Он прижимает мою ладонь к сердцу, и я ощущаю, как оно лихорадочно бьется.
– Барб-Николь, ты забыла меня и была права.
– Я никогда не забывала тебя.
В его глазах сверкает искорка.
– Я рассказал тебе эту историю, чтобы ты поняла, как многое изменилось между нами. Я больше не твой невинный Головастик.
Как мне трудно соединить этого полного горечи мужчину с тем мальчишкой, о котором я тосковала все эти годы!
На улице по-прежнему идет дождь, и Франсуа снимает плащ и держит его над нами. Мы бежим мимо великолепного Реймского собора, где короновались французские монархи; теперь его разграбили и превратили в хранилище фуража. Зрелище такое печальное, что я стараюсь не глядеть на его стрельчатые арки и каменное кружево фасада.

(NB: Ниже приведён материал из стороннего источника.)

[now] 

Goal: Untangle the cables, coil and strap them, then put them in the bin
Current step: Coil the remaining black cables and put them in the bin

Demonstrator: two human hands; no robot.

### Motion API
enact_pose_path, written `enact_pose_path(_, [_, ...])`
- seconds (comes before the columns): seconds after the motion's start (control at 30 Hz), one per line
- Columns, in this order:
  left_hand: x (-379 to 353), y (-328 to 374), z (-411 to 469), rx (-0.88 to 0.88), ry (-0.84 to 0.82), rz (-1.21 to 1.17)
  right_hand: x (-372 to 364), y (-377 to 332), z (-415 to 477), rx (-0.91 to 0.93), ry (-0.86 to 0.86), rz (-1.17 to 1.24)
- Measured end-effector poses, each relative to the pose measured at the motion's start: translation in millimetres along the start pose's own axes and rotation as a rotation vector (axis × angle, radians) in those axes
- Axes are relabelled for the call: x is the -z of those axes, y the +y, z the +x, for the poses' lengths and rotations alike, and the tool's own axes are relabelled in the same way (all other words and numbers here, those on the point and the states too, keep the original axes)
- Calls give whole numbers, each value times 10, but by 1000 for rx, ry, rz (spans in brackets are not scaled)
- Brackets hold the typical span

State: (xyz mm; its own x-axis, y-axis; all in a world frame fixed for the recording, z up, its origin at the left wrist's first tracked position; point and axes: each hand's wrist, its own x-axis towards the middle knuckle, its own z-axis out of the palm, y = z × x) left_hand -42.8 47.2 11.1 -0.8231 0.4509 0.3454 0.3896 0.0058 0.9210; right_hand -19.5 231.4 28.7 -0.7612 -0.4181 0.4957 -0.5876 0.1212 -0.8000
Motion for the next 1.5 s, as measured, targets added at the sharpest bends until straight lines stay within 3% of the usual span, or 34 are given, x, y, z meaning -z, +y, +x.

– Чем ты будешь теперь заниматься, раз вернулся домой? – спрашиваю я.
– Как чем? Шерстяным бизнесом. Разве у меня есть выбор?
– Ну, по крайней мере у тебя есть бизнес. Мои родители гонят меня замуж, словно овцу на заклание.
– Я ненавижу овец и все, что с ними связано, – заявляет он и сердито пинает ногой камень. – Ненавижу их грязную шерсть, противный запах, испуганное блеянье и то, как моя кожа вздувается и воспаляется после контакта с состриженной шерстью.
– Ты ведь любил сортировать шерсть, когда мы были детьми.
– Ты любила сортировать шерсть, и я тоже. – Он останавливается и поправляет плащ, который держит над нами. – Ты уговаривала меня обследовать меловые пещеры под Реймсом, и я зажигал лампу и вел тебя в них, хотя ненавидел темноту. Ты хотела забраться на самое высокое дерево в лесу, и я карабкался вместе с тобой, хотя просто каменел от страха перед высотой.
– Ты так хотел быть рядом со мной? – Я улыбаюсь. Он смущенно фыркает.